Dates of coverage for various workers
- 1935 All workers in commerce and industry (except railroads) under age 65.
- 1939 Age restriction eliminated; seamen, bank employees added; additional domestic workers and food-processing workers removed
- 1946 Railroad and Social Security earnings combined to determine eligibility for and amount of survivor benefits.
- 1950 Regularly employed farm and domestic workers. Nonfarm self-employed (except professional groups). Federal civilian employees not under retirement system. Americans employed outside United States by American employer. Puerto Rico and Virgin Islands. At the option of the State, State and local government employees not under retirement system. Nonprofit organizations could elect coverage for their employees (other than ministers).
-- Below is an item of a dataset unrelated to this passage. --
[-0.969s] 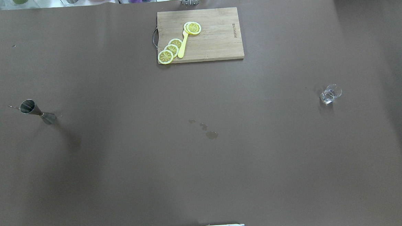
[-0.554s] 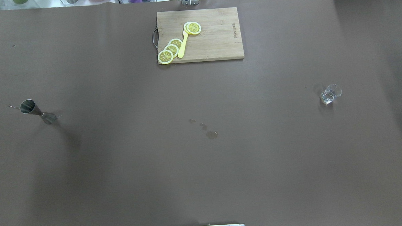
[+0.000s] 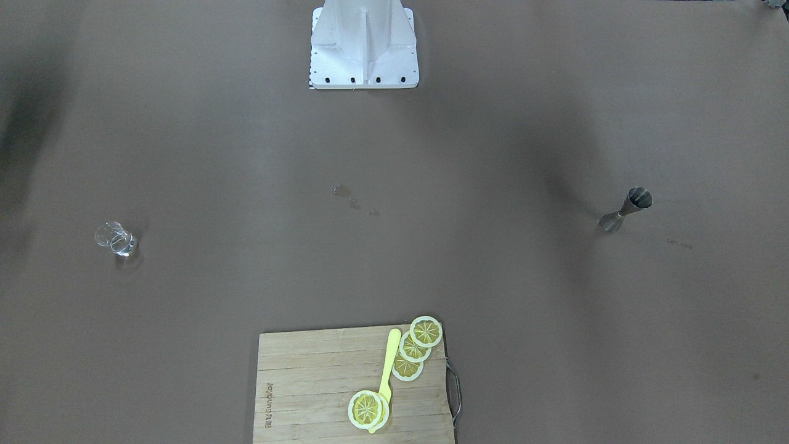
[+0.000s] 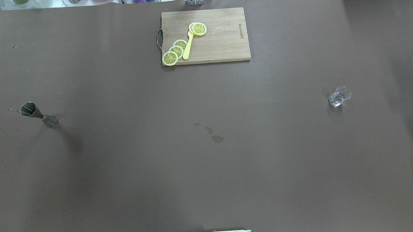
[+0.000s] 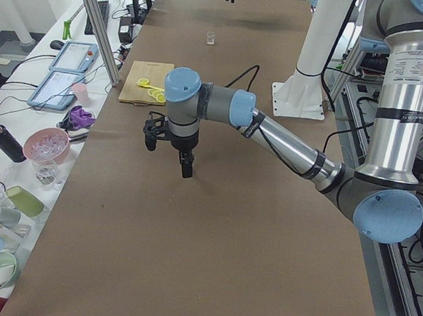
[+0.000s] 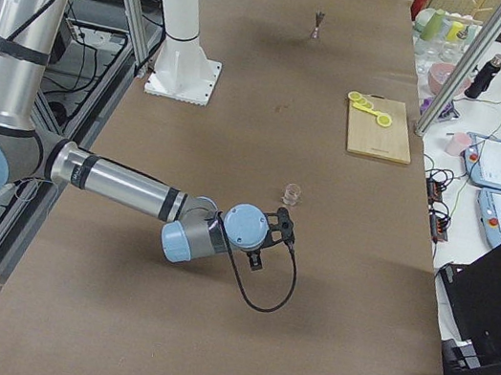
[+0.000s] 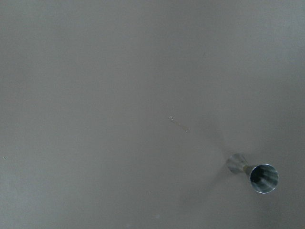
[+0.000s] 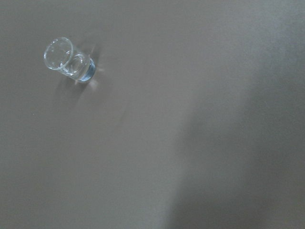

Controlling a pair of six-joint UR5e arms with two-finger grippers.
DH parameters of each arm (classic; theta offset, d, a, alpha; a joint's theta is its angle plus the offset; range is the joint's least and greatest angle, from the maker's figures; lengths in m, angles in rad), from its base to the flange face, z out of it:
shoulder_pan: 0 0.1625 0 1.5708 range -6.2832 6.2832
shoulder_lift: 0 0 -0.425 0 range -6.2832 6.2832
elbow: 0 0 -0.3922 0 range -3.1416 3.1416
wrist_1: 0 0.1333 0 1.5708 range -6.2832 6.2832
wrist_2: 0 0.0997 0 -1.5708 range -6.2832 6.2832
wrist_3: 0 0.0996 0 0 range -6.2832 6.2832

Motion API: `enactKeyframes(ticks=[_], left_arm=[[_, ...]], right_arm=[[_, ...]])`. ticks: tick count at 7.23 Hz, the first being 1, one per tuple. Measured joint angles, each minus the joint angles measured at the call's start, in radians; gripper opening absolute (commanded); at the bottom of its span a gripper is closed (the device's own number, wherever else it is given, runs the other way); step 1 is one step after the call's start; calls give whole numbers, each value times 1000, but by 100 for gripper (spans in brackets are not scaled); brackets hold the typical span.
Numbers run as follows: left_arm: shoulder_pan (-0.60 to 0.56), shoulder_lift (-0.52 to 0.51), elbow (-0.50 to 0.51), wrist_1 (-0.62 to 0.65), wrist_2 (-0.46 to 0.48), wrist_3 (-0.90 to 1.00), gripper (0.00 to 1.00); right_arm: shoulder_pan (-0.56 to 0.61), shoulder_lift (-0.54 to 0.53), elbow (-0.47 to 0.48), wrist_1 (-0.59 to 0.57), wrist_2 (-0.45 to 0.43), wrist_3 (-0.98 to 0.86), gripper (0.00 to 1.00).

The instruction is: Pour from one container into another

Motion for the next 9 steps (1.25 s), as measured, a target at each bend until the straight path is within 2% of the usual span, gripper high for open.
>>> enactKeyframes(ticks=[2,3,4,5,7,9], left_arm=[[111,-2,-44,8,-12,-157,97],[171,-1,-72,8,-15,-204,91],[220,-1,-91,5,-28,-248,98],[265,-5,-103,-18,-50,-337,98],[357,9,-129,-168,-31,-538,98],[448,100,-144,-442,80,-681,98]], right_arm=[[-32,25,-46,124,-9,-11,100],[-42,45,-75,184,-16,-41,100],[-48,65,-103,232,-22,-88,100],[-51,84,-127,265,-22,-136,100],[-53,119,-162,304,11,-197,100],[-56,158,-206,333,44,-256,100]])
- 1951 Railroad workers with less than 10 years of service, for all benefits. (After October 1951, coverage is retroactive to 1937.)
- 1954 Farm self-employed. Professional self-employed except lawyers, dentists, doctors, and other medical groups. Additional regularly employed farm and domestic workers. Homeworkers. State and local government employees (except firemen and policemen) under retirement system if agreed to by referendum. Ministers could elect coverage as self-employed.
- 1956 Members of the uniformed services. Remainder of professional self-employed except doctors. By referendum, firemen and policemen in designated States.
- 1965 Interns. Self-employed doctors. Tips.
- 1967 Ministers (unless exemption is claimed on grounds of conscience or religious principles). Firemen under retirement system in all States.
- 1972 Members of a religious order subject to a vow of poverty.
- 1983 All federal civilian employees hired after 1983; members of Congress, the President and Vice-President and federal judges; all employees of nonprofit organizations. Covered state and local government employees prohibited from opting out of Social Security.
- 1990 Employees of state and local governments not covered under a retirement plan.